### Work task:
Go through the entries below line by line and count those containing "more"; the answer is that count alone.

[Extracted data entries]
● ● ● ● ● ● ●

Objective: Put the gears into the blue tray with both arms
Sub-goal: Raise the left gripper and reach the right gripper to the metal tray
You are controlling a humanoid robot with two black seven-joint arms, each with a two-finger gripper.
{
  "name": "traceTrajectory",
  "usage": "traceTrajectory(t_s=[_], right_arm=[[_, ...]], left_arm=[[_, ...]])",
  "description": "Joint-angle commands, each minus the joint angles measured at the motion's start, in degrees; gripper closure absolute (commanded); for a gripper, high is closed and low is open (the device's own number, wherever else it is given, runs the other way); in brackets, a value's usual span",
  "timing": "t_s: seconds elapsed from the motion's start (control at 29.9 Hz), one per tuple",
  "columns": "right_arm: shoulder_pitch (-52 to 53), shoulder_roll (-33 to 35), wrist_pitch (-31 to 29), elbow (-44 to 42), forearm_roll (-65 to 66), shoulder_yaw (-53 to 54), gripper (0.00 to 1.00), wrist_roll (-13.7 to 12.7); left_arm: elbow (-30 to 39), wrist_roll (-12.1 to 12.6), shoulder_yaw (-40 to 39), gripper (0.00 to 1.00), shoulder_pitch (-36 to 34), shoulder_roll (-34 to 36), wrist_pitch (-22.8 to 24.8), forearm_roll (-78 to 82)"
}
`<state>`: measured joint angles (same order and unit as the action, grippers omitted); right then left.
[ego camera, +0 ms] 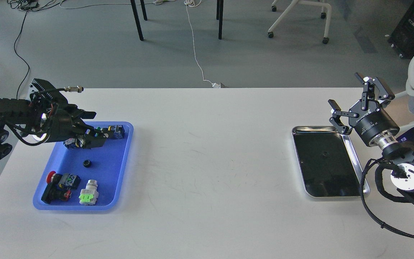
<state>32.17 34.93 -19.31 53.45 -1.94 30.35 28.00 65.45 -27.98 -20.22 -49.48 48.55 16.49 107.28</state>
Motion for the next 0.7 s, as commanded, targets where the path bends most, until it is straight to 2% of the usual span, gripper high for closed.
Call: traceTrajectory(t_s=[0.0, 0.17, 0.27, 0.37, 0.47, 0.57, 0.67], right_arm=[[0.0, 0.14, -0.11, 0.16, 0.0, -0.12, 0.01, 0.0], [-0.09, 1.46, -0.29, 0.51, 0.18, -0.29, 0.01, 0.0], [-0.09, 2.51, -0.38, 0.69, 0.88, -0.56, 0.01, 0.0], [0.08, 4.18, -0.47, 1.04, 2.63, -1.52, 0.01, 0.0], [1.22, 5.76, -0.47, 0.87, 12.18, -4.5, 0.01, 0.0], [4.64, 7.52, -0.47, 0.95, 27.55, -7.93, 0.01, 0.0], [9.3, 9.71, -0.47, 0.87, 42.5, -12.49, 0.01, 0.0]], left_arm=[[1.78, -0.02, -2.09, 0.05, 0.25, -1.7, -0.14, -20.73], [3.02, -0.02, -4.2, 0.02, 5.25, -5.21, -0.14, -54.74], [2.93, -0.02, -11.91, 0.02, 11.39, -9.25, -0.14, -66.91], [2.84, -0.02, -22.81, 0.02, 19.74, -14.17, -0.14, -69.83], [2.49, -0.02, -29.41, 0.02, 25.2, -18.83, -0.23, -70.1], [2.49, -0.02, -31.8, 0.02, 27.59, -21.82, -1.98, -70.45], [2.41, -0.02, -32.51, 0.02, 28.12, -23.76, -6.98, -70.45]])
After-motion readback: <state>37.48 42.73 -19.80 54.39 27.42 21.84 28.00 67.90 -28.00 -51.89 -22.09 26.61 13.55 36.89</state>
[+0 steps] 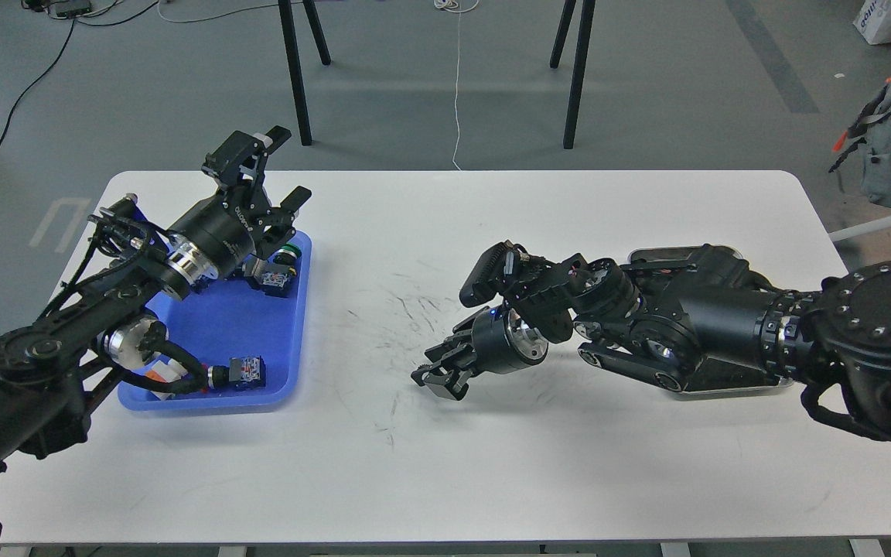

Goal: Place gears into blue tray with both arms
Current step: 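Lower the held black part onto the table center, then open the right gripper and retract the right arm upward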

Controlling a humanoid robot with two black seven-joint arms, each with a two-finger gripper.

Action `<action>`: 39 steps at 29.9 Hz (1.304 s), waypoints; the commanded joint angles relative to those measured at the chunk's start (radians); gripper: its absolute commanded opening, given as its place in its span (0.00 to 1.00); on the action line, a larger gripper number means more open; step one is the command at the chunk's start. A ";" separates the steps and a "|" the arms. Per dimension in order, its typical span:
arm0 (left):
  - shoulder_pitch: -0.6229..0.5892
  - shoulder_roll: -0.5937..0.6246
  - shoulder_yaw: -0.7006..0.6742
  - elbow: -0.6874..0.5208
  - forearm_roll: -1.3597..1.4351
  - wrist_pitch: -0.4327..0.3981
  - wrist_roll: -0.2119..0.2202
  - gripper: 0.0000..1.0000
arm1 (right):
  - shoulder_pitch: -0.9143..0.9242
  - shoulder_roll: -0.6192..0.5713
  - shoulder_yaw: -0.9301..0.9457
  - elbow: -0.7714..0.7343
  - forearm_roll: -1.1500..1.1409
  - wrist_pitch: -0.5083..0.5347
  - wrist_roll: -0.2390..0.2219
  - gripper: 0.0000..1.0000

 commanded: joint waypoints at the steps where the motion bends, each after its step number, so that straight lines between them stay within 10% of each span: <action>1: -0.001 0.000 0.001 0.000 -0.001 -0.001 0.000 1.00 | 0.003 0.000 0.000 -0.001 0.003 0.002 0.000 0.60; 5: -0.001 0.000 -0.001 0.000 0.000 -0.002 0.000 1.00 | 0.009 0.000 0.014 -0.006 0.011 0.007 0.000 0.64; 10: 0.001 -0.003 0.001 -0.002 0.000 -0.002 0.000 1.00 | -0.006 0.000 0.105 -0.064 0.061 -0.002 0.000 0.96; 39: 0.006 -0.015 0.011 -0.017 0.031 -0.002 0.000 1.00 | -0.022 0.000 0.437 -0.377 1.069 -0.013 0.000 0.98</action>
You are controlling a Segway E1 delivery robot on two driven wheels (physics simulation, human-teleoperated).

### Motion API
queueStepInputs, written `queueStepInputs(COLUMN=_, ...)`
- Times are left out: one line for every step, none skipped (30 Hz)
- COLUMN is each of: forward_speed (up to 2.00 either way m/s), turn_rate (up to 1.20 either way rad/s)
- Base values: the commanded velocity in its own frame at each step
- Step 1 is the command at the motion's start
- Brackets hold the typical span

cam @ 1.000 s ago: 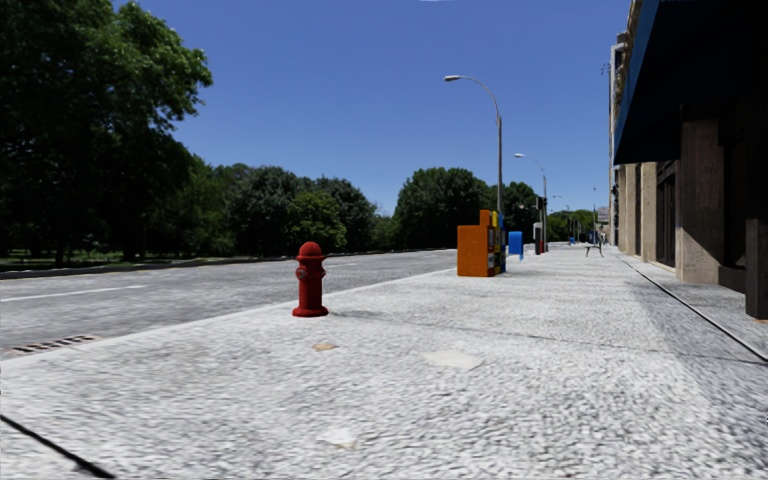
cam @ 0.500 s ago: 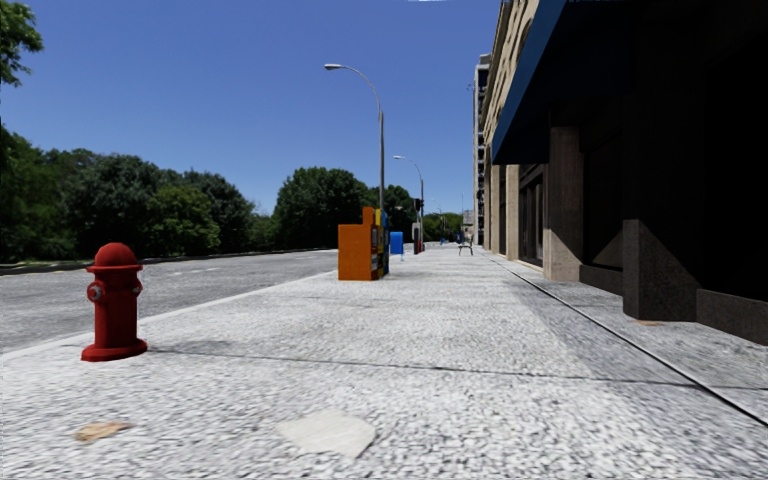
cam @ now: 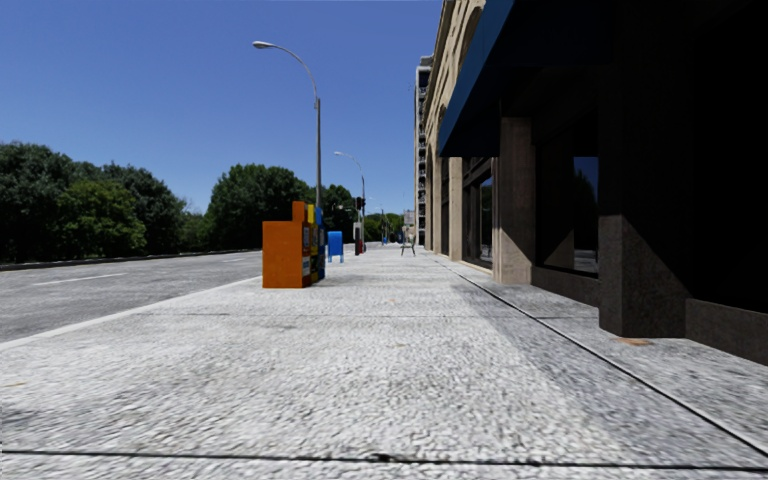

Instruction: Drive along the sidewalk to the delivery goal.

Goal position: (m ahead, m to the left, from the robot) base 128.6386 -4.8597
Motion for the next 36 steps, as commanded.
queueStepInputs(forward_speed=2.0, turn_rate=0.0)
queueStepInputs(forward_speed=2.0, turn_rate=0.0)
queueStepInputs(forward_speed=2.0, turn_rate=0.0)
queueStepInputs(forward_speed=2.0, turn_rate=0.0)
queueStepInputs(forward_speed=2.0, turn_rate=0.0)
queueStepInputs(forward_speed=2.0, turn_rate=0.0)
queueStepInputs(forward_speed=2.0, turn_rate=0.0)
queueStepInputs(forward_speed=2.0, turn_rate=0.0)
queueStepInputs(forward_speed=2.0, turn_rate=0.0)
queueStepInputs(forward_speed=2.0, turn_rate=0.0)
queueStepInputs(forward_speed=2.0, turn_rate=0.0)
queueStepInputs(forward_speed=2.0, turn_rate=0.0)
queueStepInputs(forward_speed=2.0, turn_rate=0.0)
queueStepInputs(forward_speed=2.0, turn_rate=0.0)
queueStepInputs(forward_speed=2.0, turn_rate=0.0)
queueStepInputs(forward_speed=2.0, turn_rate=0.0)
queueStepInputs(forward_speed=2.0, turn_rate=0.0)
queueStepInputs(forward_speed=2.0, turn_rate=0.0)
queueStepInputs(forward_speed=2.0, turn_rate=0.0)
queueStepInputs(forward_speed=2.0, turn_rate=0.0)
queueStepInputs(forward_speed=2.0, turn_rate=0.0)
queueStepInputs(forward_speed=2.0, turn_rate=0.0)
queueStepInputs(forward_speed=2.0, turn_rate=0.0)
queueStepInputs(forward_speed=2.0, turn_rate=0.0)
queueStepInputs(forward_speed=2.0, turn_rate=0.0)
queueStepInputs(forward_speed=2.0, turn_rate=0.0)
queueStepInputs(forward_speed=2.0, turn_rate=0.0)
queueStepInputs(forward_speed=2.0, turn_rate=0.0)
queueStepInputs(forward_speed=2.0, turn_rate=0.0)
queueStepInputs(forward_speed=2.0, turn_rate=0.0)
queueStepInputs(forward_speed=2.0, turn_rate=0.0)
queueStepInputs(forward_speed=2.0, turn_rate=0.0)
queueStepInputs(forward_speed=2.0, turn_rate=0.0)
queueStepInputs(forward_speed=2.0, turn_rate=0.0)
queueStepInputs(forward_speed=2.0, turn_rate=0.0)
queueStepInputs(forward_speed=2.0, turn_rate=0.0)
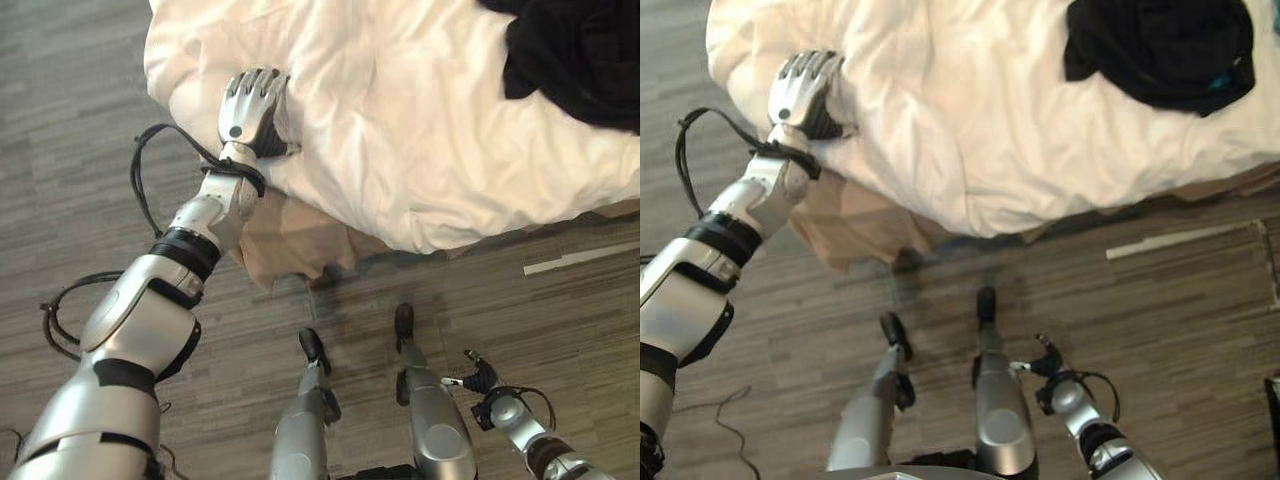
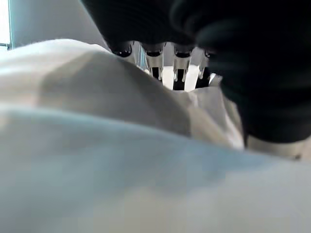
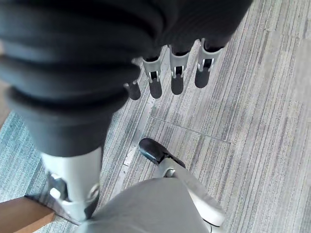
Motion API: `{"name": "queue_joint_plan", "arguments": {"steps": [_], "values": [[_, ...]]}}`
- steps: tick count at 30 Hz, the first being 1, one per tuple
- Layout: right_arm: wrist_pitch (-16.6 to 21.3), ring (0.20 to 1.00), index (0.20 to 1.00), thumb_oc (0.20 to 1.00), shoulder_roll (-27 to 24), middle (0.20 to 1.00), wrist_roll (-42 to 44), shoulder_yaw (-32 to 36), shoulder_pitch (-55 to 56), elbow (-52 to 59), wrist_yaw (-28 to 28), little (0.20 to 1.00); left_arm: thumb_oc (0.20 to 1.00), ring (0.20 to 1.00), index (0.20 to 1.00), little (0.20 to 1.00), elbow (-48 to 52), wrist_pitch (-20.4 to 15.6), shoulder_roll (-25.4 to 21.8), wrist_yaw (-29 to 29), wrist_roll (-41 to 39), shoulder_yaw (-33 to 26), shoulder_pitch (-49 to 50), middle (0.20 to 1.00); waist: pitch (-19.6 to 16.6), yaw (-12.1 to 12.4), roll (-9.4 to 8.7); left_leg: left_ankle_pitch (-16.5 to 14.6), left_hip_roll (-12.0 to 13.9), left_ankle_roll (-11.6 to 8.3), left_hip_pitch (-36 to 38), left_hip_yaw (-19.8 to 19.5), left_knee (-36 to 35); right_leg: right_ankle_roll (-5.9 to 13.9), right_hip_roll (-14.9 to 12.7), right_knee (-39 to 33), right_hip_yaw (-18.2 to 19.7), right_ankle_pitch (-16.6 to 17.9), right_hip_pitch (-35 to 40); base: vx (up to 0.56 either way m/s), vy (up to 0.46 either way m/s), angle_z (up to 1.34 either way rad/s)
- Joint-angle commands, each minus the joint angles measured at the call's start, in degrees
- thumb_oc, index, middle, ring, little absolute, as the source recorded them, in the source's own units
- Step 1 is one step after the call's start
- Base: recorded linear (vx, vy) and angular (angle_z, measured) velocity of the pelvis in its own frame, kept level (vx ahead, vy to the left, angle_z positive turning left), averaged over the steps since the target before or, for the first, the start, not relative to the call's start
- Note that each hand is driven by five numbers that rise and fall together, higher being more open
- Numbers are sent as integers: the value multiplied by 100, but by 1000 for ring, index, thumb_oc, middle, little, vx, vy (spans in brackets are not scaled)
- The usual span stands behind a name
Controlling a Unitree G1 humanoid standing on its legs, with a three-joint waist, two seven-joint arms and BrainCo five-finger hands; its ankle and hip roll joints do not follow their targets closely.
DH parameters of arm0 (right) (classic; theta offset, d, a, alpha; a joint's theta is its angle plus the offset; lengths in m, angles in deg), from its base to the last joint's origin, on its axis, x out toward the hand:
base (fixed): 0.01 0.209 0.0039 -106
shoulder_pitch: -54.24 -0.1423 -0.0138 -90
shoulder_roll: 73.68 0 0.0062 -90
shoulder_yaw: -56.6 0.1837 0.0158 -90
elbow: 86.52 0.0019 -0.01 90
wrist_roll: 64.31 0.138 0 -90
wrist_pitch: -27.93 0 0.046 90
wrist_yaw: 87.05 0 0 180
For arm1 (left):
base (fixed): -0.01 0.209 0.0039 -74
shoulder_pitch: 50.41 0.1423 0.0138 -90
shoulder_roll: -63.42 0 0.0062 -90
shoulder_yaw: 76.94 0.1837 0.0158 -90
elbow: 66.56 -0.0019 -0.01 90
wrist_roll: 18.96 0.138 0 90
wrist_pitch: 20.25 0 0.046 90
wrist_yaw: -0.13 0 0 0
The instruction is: Tidy up the quilt and then pick up the clothes from the bed and put them into the laundry hamper.
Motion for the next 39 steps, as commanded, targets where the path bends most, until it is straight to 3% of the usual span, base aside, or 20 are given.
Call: {"name": "queue_joint_plan", "arguments": {"steps": [1, 2, 4, 9, 10, 11, 12, 15, 17, 18, 19, 20, 24, 25, 26, 27, 28, 31, 33, 39], "values": [[56, 1000, 1000, 1000, 163, 1000, 298, 1, 314, -86, -7, 1000, 278, 278, 278, 278, 95, -49, -710, -80, 105, -240, -29, 278, -160, 177, -234, -602, 376, -352, 3, -273, 722, 786, -736, 573, 65, -486, -375, 31, -17, 5], [90, 1000, 1000, 1000, 165, 1000, 355, 47, 386, -15, 10, 1000, 200, 200, 200, 200, 512, -100, -777, -109, 123, -347, 276, 200, -160, 198, -223, -649, 382, -371, 101, -272, 698, 779, -705, 549, 78, -525, -274, 27, -22, 4], [95, 1000, 1000, 1000, 162, 1000, 413, 107, 447, 28, -12, 1000, 200, 200, 200, 200, 787, -191, -829, -154, 124, -497, 682, 200, -199, 202, -226, -628, 378, -371, 137, -284, 663, 764, -701, 503, 89, -512, -238, 7, -8, 2], [107, 1000, 1000, 1000, 28, 1000, 420, 499, 516, 194, 59, 1000, 200, 200, 200, 200, 1781, -560, -828, -457, -10, -1323, 2937, 200, -486, 383, -169, -741, 346, -364, 558, -287, 493, 724, -659, 334, -11, -571, 211, 55, 16, 0], [125, 1000, 1000, 1000, -163, 1000, 334, 694, 413, 575, 194, 1000, 307, 307, 307, 307, 1978, -671, -696, -546, -110, -1643, 3865, 307, -629, 471, -178, -792, 308, -339, 719, -300, 438, 714, -636, 300, -42, -594, 371, 61, 28, -2], [118, 1000, 1000, 1000, -171, 1000, 333, 682, 420, 588, 193, 1000, 366, 366, 366, 366, 1997, -668, -697, -552, -106, -1669, 3894, 366, -638, 455, -181, -765, 299, -336, 704, -301, 433, 710, -643, 294, -41, -571, 357, 62, 49, -3], [132, 1000, 1000, 1000, -478, 1000, 195, 866, 434, 1273, 247, 1000, 1000, 1000, 1000, 1000, 1982, -798, -555, -606, -187, -2001, 4832, 1000, -771, 528, -220, -812, 275, -315, 863, -307, 386, 704, -621, 282, -76, -598, 503, 57, 36, 2], [254, 1000, 1000, 1000, -1099, 1000, -178, 1205, 534, 2986, 299, 1000, 1000, 1000, 1000, 1000, 1446, -791, -222, -542, -240, -2334, 5822, 1000, -946, 616, -318, -911, 272, -275, 1109, -320, 339, 700, -568, 281, -118, -673, 737, 73, 29, 6], [288, 1000, 1000, 1000, -1281, 1000, -268, 1352, 604, 3457, 332, 1000, 1000, 1000, 1000, 1000, 1177, -762, -46, -520, -298, -2427, 6070, 1000, -1012, 636, -364, -892, 254, -254, 1151, -332, 311, 695, -556, 271, -127, -673, 789, 37, -1, 7], [382, 1000, 1000, 1000, -1475, 1000, -352, 1610, 562, 4213, 405, 1000, 1000, 1000, 1000, 1000, 328, -636, 364, -427, -594, -2769, 6502, 1000, -1102, 740, -448, -924, 274, -232, 1252, -382, 289, 678, -504, 283, -173, -757, 926, 53, -8, 2], [372, 1000, 1000, 1000, -1480, 1000, -352, 1614, 570, 4231, 400, 1000, 1000, 1000, 1000, 1000, 318, -643, 371, -420, -593, -2769, 6498, 1000, -1106, 732, -451, -896, 264, -228, 1232, -387, 287, 674, -513, 281, -175, -736, 910, 58, -24, 8], [495, 1000, 1000, 1000, -1563, 1000, -344, 1711, 401, 4968, 397, 1000, 1000, 1000, 1000, 1000, -854, -545, 692, -333, -1054, -3173, 6709, 1000, -1176, 854, -526, -913, 288, -219, 1312, -442, 262, 641, -452, 284, -214, -813, 1032, 1, -19, 12], [766, 1000, 1000, 1000, -1592, 1000, -143, 1642, -10, 6041, 257, 1000, 1000, 1000, 1000, 1000, -2240, -343, 911, -434, -1559, -3780, 7010, 1000, -1260, 1035, -674, -836, 315, -230, 1296, -537, 210, 611, -397, 280, -293, -871, 1089, 16, -30, 21], [811, 200, 200, 200, -1605, 200, -109, 1550, -206, 6306, 144, 200, 1000, 1000, 1000, 1000, -2471, -290, 919, -504, -1638, -3966, 7144, 1000, -1289, 1111, -711, -817, 326, -235, 1292, -576, 191, 604, -386, 270, -327, -885, 1119, 16, -54, 40], [821, 200, 200, 200, -1559, 200, -64, 1186, -738, 6466, 31, 200, 1000, 1000, 1000, 1000, -2788, -197, 887, -563, -1848, -4251, 7297, 1000, -1304, 1336, -778, -807, 351, -252, 1293, -653, 165, 592, -359, 252, -409, -932, 1193, 16, -53, 24], [823, 200, 200, 200, -1554, 200, -64, 1174, -762, 6453, 35, 200, 1000, 1000, 1000, 1000, -2788, -198, 886, -564, -1848, -4264, 7293, 1000, -1305, 1320, -789, -782, 340, -247, 1267, -660, 167, 590, -369, 249, -412, -912, 1173, 13, -96, 18], [759, 200, 200, 200, -1452, 200, -11, 633, -1524, 6404, -91, 200, 1000, 1000, 1000, 1000, -2900, -160, 819, -587, -1782, -4226, 7359, 1000, -1256, 1581, -837, -776, 362, -265, 1220, -761, 184, 579, -356, 242, -485, -949, 1213, -16, -50, 14], [706, 200, 200, 200, -1319, 200, -25, 106, -2403, 6003, -54, 200, 1000, 1000, 1000, 1000, -2786, -230, 785, -597, -1707, -4010, 7248, 1000, -1130, 1776, -857, -703, 348, -269, 1014, -886, 255, 565, -384, 264, -569, -929, 1134, -64, -54, 27], [564, 200, 200, 200, -915, 200, 69, -542, -3539, 5162, 69, 200, 1000, 1000, 1000, 1000, -2382, -475, 705, -494, -1677, -3381, 6907, 1000, -825, 2077, -736, -618, 330, -285, 711, -1067, 359, 539, -411, 324, -678, -919, 1011, -104, -9, 49], [437, 200, 200, 200, -57, 200, 617, -1080, -4656, 3125, 279, 200, 1000, 1000, 1000, 1000, -1488, -799, 743, -337, -1819, -2272, 6083, 1000, -265, 2289, -403, -546, 301, -312, 80, -1227, 713, 520, -536, 586, -700, -896, 573, -114, 21, 30]]}}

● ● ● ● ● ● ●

### Result for this task:
2